=== Section Start ===
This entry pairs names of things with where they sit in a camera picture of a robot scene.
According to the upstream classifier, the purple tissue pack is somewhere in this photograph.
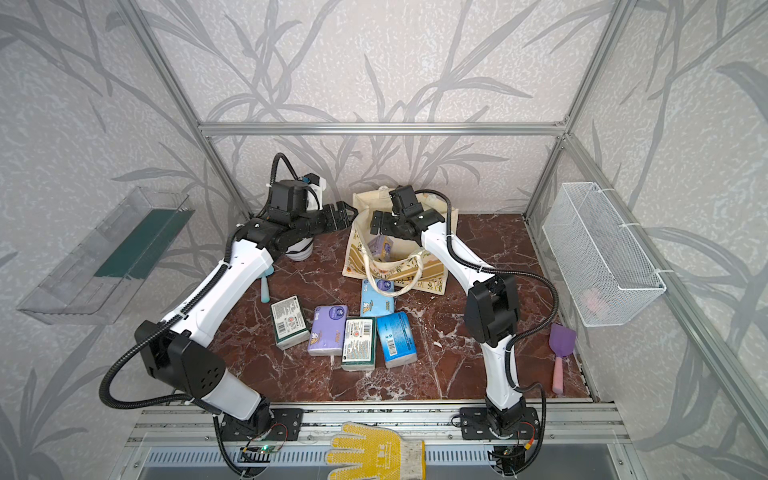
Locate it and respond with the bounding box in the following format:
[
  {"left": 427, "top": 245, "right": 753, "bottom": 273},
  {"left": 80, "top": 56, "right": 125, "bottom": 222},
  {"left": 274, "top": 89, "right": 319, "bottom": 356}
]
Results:
[
  {"left": 367, "top": 235, "right": 394, "bottom": 262},
  {"left": 307, "top": 305, "right": 348, "bottom": 357}
]

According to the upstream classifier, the cream floral canvas tote bag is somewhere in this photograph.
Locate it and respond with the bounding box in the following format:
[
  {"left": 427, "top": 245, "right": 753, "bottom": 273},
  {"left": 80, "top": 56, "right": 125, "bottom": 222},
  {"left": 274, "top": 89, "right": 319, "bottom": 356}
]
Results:
[{"left": 342, "top": 187, "right": 449, "bottom": 295}]

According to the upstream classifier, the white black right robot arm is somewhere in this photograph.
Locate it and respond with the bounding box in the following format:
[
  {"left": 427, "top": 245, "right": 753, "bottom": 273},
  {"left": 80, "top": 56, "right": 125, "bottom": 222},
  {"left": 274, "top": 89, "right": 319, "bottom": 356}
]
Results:
[{"left": 370, "top": 186, "right": 560, "bottom": 436}]

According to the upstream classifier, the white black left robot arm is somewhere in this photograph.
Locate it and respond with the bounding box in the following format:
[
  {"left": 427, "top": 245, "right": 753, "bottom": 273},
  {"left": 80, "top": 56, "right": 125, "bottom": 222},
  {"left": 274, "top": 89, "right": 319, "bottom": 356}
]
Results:
[{"left": 99, "top": 153, "right": 357, "bottom": 433}]

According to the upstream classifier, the potted plant white pot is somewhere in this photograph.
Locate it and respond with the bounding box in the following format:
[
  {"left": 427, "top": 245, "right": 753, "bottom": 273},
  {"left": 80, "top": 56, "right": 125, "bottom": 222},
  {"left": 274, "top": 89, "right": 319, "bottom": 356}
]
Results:
[{"left": 285, "top": 238, "right": 314, "bottom": 262}]

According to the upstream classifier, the light blue cartoon tissue pack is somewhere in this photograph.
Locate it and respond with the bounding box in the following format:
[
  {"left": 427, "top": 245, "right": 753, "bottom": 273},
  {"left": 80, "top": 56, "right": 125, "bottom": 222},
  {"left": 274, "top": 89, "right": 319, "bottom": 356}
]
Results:
[{"left": 360, "top": 279, "right": 395, "bottom": 317}]

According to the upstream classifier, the teal small shovel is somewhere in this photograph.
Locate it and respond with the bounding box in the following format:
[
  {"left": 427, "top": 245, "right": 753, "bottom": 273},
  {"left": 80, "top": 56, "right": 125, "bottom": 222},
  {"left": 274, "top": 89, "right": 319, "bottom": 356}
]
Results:
[{"left": 259, "top": 266, "right": 274, "bottom": 304}]

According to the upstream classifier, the green white tissue pack centre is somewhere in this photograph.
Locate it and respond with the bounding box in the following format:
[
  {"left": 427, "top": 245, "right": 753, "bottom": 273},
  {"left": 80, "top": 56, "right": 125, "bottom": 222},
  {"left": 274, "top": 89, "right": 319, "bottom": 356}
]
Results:
[{"left": 341, "top": 317, "right": 377, "bottom": 372}]

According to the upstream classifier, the purple pink small shovel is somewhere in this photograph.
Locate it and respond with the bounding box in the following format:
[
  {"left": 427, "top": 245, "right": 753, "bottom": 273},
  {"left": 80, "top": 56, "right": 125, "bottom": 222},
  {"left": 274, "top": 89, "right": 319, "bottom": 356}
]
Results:
[{"left": 549, "top": 324, "right": 577, "bottom": 395}]

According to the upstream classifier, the yellow knit work glove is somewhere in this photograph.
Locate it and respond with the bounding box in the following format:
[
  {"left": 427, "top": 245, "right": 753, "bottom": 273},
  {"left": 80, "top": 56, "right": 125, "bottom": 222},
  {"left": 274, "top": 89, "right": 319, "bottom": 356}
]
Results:
[{"left": 326, "top": 422, "right": 426, "bottom": 480}]

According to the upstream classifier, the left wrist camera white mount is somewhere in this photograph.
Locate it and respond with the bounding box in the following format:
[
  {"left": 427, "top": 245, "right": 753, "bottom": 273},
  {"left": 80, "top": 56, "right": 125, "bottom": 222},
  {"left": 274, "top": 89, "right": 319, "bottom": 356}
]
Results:
[{"left": 302, "top": 173, "right": 327, "bottom": 211}]

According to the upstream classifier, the white wire mesh basket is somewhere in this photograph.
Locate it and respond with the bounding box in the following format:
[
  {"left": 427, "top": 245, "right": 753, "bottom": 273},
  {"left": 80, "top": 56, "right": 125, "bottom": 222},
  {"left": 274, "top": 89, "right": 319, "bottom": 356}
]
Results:
[{"left": 543, "top": 182, "right": 666, "bottom": 327}]

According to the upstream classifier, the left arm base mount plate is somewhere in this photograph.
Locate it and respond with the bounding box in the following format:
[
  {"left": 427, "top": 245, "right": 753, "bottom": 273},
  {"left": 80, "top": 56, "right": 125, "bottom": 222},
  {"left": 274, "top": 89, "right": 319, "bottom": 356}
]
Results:
[{"left": 219, "top": 408, "right": 304, "bottom": 442}]

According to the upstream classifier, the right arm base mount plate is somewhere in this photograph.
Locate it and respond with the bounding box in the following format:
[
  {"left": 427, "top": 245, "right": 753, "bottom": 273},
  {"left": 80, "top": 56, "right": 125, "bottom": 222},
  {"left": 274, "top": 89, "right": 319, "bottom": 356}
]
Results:
[{"left": 459, "top": 402, "right": 540, "bottom": 443}]

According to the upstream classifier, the clear acrylic wall shelf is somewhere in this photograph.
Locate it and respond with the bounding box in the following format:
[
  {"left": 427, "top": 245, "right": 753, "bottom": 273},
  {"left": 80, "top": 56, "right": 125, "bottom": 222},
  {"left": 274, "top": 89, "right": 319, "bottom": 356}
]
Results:
[{"left": 17, "top": 187, "right": 194, "bottom": 325}]

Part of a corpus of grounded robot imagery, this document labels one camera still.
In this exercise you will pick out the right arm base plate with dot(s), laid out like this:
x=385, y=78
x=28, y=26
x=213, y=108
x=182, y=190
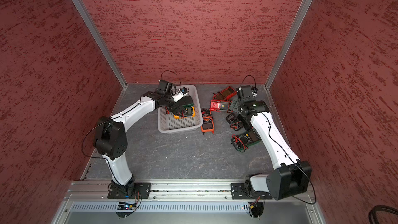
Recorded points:
x=241, y=191

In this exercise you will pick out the dark red flat multimeter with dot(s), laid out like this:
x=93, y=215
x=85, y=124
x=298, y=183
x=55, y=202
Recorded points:
x=225, y=94

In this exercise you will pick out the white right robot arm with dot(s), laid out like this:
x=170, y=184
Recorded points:
x=290, y=175

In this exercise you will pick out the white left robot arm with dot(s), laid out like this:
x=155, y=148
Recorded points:
x=110, y=138

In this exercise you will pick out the green multimeter DT9205A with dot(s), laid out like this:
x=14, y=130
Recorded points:
x=242, y=142

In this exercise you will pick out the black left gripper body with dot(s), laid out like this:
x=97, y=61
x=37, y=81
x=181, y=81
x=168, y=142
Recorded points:
x=169, y=102

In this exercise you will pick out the red clamp meter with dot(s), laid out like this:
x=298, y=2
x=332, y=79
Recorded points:
x=220, y=106

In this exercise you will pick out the red probe leads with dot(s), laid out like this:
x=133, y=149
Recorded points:
x=167, y=110

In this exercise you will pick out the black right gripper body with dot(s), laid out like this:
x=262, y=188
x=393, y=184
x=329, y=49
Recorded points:
x=237, y=104

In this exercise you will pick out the white plastic perforated basket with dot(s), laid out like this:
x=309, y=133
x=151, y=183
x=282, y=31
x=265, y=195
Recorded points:
x=168, y=124

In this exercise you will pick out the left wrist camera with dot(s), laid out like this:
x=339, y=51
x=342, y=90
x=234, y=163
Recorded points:
x=170, y=91

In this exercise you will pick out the yellow multimeter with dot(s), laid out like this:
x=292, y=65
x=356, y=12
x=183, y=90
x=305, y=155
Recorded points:
x=187, y=112

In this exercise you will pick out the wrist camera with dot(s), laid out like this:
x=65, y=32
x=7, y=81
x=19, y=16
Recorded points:
x=246, y=93
x=170, y=91

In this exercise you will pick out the small black multimeter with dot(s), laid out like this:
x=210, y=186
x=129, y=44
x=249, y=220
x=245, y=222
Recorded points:
x=234, y=122

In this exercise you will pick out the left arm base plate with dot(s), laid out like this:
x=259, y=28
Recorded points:
x=129, y=191

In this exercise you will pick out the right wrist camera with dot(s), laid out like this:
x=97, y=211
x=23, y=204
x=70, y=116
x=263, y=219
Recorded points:
x=246, y=93

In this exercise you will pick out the green multimeter face down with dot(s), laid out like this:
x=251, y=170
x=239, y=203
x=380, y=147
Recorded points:
x=186, y=102

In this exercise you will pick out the orange black multimeter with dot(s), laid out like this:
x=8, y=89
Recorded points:
x=208, y=122

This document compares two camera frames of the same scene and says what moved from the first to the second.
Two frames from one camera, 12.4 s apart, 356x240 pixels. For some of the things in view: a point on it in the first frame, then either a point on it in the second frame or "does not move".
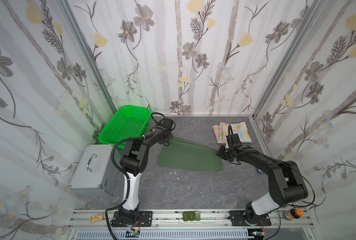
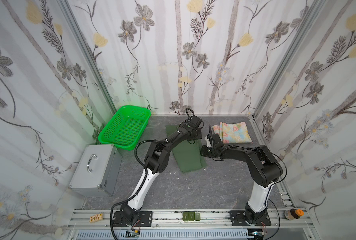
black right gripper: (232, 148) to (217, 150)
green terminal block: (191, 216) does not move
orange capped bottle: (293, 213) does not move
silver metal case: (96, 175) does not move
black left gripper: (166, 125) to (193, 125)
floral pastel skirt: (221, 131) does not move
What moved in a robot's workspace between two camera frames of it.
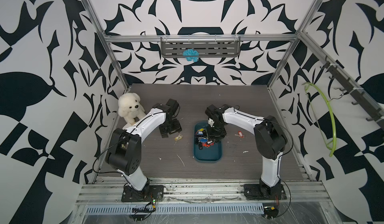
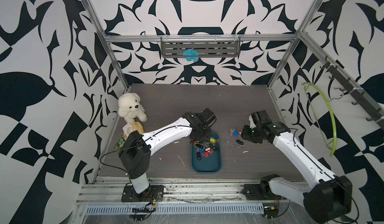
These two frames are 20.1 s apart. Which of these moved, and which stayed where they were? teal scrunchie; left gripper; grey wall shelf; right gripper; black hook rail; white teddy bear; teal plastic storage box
Moved: left gripper; teal plastic storage box; right gripper
Stayed: black hook rail; white teddy bear; grey wall shelf; teal scrunchie
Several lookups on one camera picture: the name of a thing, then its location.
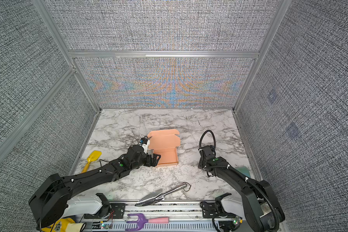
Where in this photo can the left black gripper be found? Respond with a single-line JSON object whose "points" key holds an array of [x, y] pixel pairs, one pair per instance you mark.
{"points": [[154, 163]]}

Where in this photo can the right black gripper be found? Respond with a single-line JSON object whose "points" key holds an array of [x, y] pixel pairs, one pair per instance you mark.
{"points": [[199, 164]]}

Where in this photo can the pink paper box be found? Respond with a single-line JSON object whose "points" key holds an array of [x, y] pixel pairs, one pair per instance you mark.
{"points": [[165, 143]]}

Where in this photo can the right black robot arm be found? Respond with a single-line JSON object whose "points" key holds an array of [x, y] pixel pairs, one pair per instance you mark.
{"points": [[261, 207]]}

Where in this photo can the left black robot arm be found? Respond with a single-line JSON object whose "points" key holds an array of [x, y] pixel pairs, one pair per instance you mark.
{"points": [[48, 203]]}

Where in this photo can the teal sponge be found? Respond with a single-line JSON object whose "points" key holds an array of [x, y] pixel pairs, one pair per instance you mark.
{"points": [[244, 170]]}

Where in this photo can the metal garden trowel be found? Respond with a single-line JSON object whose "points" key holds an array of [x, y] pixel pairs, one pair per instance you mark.
{"points": [[158, 195]]}

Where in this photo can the purple pink hand rake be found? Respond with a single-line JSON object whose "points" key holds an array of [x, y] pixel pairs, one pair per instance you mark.
{"points": [[142, 221]]}

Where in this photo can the yellow black work glove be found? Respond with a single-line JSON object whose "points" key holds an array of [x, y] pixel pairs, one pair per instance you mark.
{"points": [[65, 225]]}

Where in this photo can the yellow handled tool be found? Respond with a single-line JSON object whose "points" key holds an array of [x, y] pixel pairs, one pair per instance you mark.
{"points": [[91, 158]]}

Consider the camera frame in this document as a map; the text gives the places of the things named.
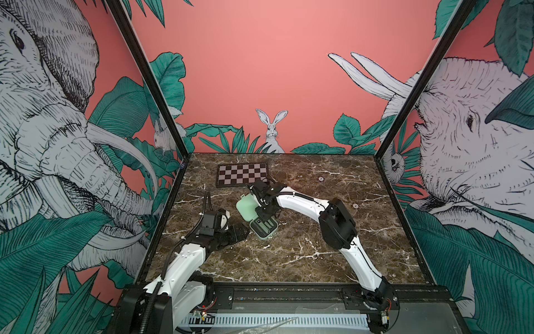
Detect green nail clipper case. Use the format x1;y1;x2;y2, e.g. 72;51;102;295
236;194;279;240

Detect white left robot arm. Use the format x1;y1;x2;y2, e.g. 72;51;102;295
105;223;250;333

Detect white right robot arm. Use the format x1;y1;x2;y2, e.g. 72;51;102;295
248;181;393;310

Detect maroon checkered chess board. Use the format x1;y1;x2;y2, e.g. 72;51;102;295
216;162;268;187

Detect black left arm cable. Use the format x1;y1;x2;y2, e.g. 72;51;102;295
160;191;214;281

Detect white slotted cable duct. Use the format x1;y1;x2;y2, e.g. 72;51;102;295
179;313;369;330

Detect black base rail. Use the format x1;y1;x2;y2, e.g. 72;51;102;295
211;282;453;310

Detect black left frame post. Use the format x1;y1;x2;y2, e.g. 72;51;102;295
106;0;190;160

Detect black frame post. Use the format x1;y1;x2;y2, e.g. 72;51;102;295
374;0;478;159
106;0;190;160

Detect black right frame post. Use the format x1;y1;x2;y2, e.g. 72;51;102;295
374;0;478;159

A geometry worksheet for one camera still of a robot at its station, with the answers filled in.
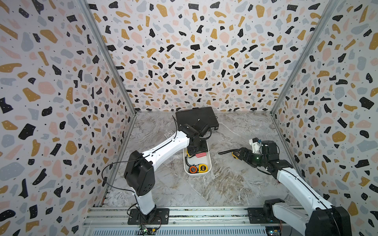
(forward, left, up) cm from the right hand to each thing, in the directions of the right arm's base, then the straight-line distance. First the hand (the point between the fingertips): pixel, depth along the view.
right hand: (238, 155), depth 83 cm
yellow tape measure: (-2, +3, +4) cm, 5 cm away
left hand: (+1, +19, +2) cm, 19 cm away
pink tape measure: (-1, +21, +1) cm, 21 cm away
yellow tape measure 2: (-4, +28, +8) cm, 29 cm away
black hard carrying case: (+36, +25, -6) cm, 44 cm away
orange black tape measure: (-5, +26, -9) cm, 28 cm away
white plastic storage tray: (-1, +22, -10) cm, 25 cm away
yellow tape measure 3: (-4, +20, -10) cm, 22 cm away
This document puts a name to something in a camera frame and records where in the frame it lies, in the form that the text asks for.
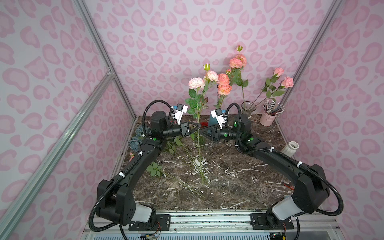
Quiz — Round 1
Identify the pale pink peony branch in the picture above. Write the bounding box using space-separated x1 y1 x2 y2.
185 64 218 185

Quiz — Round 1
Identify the clear ribbed glass vase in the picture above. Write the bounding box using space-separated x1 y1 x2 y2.
241 101 257 117

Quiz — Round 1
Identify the coral peony flower branch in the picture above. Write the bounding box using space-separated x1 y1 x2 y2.
216 69 232 108

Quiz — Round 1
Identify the pink peony flower branch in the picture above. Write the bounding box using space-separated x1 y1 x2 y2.
229 45 248 86

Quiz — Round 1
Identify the light pink rose with stem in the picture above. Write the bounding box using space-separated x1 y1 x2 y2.
261 75 294 102

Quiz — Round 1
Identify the pink rose with long stem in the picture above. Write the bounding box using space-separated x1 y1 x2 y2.
265 67 285 87

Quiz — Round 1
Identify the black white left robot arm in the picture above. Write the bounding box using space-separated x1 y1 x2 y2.
88 100 201 232

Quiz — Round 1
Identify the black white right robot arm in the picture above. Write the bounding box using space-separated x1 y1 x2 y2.
199 108 344 226

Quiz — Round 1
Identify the teal cylindrical vase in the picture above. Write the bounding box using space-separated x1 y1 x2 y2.
208 116 218 127

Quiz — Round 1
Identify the bunch of artificial flowers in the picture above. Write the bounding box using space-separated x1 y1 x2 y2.
155 134 209 185

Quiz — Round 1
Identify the white ribbed ceramic vase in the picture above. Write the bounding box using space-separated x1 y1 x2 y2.
281 141 300 158

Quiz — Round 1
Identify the red carnation flower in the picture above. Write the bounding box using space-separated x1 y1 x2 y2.
201 122 209 128

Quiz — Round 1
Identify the pink cup of straws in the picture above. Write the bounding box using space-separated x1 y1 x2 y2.
260 100 285 127

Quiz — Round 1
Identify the blue grey artificial flower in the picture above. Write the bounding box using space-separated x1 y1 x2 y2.
129 126 146 152

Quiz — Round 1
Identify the red pen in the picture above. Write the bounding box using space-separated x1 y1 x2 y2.
282 182 295 191

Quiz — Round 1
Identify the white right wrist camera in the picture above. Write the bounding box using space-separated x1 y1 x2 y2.
211 109 226 129

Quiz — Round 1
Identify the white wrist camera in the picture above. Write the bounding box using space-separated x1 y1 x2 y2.
211 109 226 129
172 104 188 125

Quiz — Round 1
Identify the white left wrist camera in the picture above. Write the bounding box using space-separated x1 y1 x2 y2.
172 104 188 125

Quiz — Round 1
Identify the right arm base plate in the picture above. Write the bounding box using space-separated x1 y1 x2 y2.
250 213 295 231

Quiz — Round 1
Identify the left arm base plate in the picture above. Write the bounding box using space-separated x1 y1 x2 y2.
129 214 171 232

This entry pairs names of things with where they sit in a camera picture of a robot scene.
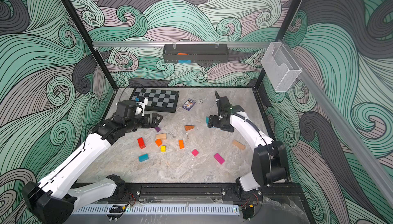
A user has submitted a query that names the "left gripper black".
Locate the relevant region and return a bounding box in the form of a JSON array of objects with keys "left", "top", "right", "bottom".
[{"left": 124, "top": 113, "right": 163, "bottom": 134}]

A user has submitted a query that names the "orange rectangular block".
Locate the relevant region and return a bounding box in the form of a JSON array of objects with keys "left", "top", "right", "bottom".
[{"left": 179, "top": 140, "right": 185, "bottom": 149}]

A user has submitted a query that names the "natural wood long block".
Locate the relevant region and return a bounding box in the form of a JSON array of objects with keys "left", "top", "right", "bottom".
[{"left": 232, "top": 140, "right": 246, "bottom": 150}]

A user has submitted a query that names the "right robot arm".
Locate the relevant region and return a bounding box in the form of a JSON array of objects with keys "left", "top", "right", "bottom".
[{"left": 207, "top": 91, "right": 289, "bottom": 192}]

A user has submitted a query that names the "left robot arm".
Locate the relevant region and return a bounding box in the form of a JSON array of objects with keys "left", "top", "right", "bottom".
[{"left": 23, "top": 113, "right": 163, "bottom": 224}]

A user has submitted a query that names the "black grey chessboard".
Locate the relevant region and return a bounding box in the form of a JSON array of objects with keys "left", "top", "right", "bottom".
[{"left": 130, "top": 88, "right": 179, "bottom": 113}]

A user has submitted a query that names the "orange cube block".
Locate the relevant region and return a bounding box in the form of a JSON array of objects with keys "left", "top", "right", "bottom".
[{"left": 156, "top": 139, "right": 162, "bottom": 147}]

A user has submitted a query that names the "orange triangle block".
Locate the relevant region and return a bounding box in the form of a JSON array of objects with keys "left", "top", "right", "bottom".
[{"left": 184, "top": 125, "right": 195, "bottom": 131}]

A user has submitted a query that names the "blue playing card box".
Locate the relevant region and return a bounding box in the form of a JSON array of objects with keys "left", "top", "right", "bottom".
[{"left": 182, "top": 99, "right": 196, "bottom": 111}]

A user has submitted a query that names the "red rectangular block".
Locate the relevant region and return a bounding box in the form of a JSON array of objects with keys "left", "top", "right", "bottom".
[{"left": 137, "top": 138, "right": 146, "bottom": 149}]

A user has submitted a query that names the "pink cube block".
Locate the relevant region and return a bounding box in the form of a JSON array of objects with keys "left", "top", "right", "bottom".
[{"left": 192, "top": 149, "right": 199, "bottom": 156}]

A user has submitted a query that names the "magenta long block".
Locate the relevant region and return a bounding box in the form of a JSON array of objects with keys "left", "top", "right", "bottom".
[{"left": 213, "top": 153, "right": 225, "bottom": 165}]

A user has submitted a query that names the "teal small block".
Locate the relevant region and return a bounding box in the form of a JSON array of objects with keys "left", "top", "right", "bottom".
[{"left": 138, "top": 153, "right": 149, "bottom": 162}]

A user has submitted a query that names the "black wall tray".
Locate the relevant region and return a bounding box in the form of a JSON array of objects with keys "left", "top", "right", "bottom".
[{"left": 163, "top": 44, "right": 229, "bottom": 64}]

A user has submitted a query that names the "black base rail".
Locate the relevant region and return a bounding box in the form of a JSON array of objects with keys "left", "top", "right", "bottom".
[{"left": 73, "top": 182, "right": 305, "bottom": 203}]

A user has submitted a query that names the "aluminium back rail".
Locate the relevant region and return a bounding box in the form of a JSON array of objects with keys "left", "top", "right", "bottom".
[{"left": 92, "top": 41, "right": 270, "bottom": 49}]

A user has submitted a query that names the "aluminium rail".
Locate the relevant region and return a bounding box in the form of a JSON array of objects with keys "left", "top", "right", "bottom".
[
  {"left": 279, "top": 40, "right": 393, "bottom": 206},
  {"left": 92, "top": 41, "right": 270, "bottom": 49}
]

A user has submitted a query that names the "clear plastic wall box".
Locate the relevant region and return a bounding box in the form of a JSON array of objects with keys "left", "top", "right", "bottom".
[{"left": 261, "top": 42, "right": 302, "bottom": 93}]

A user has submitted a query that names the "white slotted cable duct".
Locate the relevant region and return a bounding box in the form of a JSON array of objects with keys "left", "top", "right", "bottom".
[{"left": 73, "top": 204, "right": 240, "bottom": 215}]

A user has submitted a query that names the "aluminium right rail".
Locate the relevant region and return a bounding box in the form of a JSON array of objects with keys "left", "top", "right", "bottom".
[{"left": 279, "top": 40, "right": 393, "bottom": 206}]

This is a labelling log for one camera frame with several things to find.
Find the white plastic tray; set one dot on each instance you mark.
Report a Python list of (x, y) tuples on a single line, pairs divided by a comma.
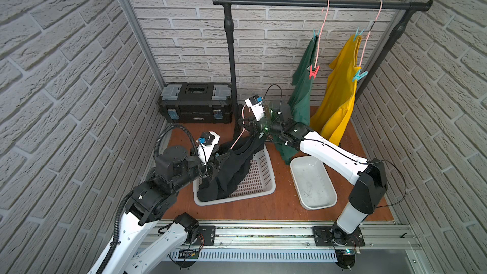
[(312, 183)]

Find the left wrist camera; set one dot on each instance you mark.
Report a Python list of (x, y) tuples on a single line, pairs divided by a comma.
[(206, 144)]

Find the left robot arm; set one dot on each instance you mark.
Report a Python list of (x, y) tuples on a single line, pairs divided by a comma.
[(141, 209)]

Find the pink hanger of green shirt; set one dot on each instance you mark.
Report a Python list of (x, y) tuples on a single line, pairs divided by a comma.
[(326, 11)]

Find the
=== Section End ===
**Work item**
Each line in the listing above that includes the word "shovel" needs to be copied out.

**Reply**
According to the upstream classifier, the teal small shovel is somewhere in this photograph.
According to the upstream classifier, the purple pink small shovel is somewhere in this photograph.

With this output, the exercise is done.